Why import residual waste

closing the loop through relocation of waste 

Waste generation is increasing rapidly and is having a significant effect on the environment. But waste isn’t necessarily bad – on the contrary – when handled in an environmentally sound way it’s a valuable resource. Today, local waste management strategies determine whether waste ends up being good or bad. Strategies based on the centuries old linear “take-make-consume-dispose” economic model, such as landfills, are still in play in many parts of the world, but need to be discarded in favour of sustainable waste practices that are adapted to the circular economy, such as incineration in waste-to-energy plants that enable full recovery of resources from waste.



the circular economy

The circular “take-make-consume-reuse-recycle-recover” economy implies that we recover the materials and energy from discarded products. When a product reaches the end of its life, materials and energy are kept within the economy, so that they can be used again and again, thereby creating further value.

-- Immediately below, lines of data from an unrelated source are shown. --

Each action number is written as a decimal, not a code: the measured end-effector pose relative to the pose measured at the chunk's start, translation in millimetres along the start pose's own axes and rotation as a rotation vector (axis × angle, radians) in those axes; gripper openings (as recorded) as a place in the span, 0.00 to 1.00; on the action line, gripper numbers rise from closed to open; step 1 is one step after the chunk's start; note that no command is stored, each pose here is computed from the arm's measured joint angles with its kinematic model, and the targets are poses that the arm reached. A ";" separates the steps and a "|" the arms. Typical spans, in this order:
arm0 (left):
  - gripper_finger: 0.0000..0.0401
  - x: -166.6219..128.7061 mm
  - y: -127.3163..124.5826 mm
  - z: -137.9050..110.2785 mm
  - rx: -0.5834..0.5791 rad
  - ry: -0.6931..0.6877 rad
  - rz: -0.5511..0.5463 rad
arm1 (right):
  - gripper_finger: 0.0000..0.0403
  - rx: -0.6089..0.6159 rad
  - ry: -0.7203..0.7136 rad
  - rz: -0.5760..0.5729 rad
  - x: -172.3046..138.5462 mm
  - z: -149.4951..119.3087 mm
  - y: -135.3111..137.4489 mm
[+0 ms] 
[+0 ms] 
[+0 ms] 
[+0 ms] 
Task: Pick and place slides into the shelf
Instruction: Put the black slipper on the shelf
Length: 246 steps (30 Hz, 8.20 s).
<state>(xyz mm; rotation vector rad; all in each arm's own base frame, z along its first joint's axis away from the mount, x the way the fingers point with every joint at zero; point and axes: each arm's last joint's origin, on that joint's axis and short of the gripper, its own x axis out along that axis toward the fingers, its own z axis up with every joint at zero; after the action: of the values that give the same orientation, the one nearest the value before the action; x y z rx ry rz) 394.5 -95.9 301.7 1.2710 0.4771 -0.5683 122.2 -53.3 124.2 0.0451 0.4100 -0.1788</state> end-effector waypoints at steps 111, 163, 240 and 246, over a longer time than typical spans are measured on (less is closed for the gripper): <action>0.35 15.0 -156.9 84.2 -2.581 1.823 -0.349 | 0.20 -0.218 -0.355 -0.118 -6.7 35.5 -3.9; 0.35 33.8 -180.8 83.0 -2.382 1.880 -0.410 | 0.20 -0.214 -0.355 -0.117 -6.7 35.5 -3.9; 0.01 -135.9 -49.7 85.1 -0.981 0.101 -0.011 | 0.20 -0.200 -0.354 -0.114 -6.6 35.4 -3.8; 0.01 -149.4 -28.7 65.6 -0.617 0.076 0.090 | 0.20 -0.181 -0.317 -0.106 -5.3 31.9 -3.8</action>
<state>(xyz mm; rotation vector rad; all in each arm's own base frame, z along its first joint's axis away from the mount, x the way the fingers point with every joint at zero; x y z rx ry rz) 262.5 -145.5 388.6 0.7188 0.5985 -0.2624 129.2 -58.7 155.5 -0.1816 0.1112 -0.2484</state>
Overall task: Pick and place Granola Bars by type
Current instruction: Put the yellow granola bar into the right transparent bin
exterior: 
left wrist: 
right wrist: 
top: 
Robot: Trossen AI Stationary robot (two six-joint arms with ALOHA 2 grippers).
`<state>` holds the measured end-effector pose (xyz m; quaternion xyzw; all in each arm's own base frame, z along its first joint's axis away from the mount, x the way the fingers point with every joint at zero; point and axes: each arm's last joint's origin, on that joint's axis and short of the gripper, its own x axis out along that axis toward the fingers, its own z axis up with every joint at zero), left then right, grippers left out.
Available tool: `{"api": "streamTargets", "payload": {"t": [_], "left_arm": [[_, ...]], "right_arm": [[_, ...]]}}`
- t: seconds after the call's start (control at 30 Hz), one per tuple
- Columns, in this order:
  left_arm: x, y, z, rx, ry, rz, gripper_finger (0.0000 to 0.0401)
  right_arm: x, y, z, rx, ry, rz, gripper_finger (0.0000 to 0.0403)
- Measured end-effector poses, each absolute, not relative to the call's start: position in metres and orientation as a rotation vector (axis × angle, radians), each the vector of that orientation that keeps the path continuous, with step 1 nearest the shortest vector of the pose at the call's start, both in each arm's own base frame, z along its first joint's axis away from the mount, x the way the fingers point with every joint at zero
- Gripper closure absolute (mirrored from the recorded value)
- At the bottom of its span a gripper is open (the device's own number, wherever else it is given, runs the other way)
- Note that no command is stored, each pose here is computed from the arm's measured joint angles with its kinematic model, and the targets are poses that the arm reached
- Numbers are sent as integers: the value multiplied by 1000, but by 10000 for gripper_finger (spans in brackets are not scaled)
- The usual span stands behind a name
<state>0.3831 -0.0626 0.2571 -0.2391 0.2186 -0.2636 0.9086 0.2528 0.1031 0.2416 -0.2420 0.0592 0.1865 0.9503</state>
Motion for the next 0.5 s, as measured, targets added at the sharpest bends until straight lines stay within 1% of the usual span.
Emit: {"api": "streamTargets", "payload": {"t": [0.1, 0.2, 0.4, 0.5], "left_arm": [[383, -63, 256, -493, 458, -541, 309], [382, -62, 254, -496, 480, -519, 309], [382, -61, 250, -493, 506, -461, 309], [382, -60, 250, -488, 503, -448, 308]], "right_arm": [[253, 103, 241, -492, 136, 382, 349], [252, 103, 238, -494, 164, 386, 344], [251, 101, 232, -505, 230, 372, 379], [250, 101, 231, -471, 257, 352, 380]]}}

waste-to-energy vs. landfills

When waste is buried in landfills, toxins leach into our soil and groundwater and become environmental hazards for years. Dozens of toxic gases are released, the most serious being methane – a greenhouse gas that is 30 times more potent than carbon dioxide.

Through incineration in our owners waste-to-energy plants, e.g. CPH plants (combined heat and power), waste is transformed into valuable resources. After recyclable content has been removed, waste is placed in incinerators that produce heat and electricity. Surplus heat from the process is used in district heating networks to heat or cool homes and commercial properties. This way, resources are brought back into the economy after the end life of a product.

CPH plants reduce the amount of greenhouse gas emissions in the atmosphere substantially compared to landfilling. The savings are estimated to be about 1 ton of greenhouse gases saved per ton of waste incinerated. By sourcing our electricity and heat from CPH plants we become less reliant on fossil fuels, which reduces greenhouse gas emissions further.

By choosing to buy heat and electricity from CPH plants consumers and businesses alike contribute to a more sustainable society.

closing the loop

So why are unsustainable waste management practices still in use? Today, the incineration capacity for waste is unevenly spread in the world. Also, few countries have an infrastructure for district heating or cooling, which is necessary for maximum energy recovery.

Sweden, which is at the forefront when it comes to dealing with waste in an effective, environmentally sound way, has the highest per capita incineration capacity (591 kg per capita). Half of Sweden’s homes and commercial properties are heated through an extensive network of district heating plants; still, waste only constitutes around 20% of the fuel used by the plants.

To prevent disposal of waste in landfills and other unsustainable waste management practices, and to make out most use of the waste-to-energy capacity available, cross border shipments of waste are necessary – and stimulate our transition towards a circular economy.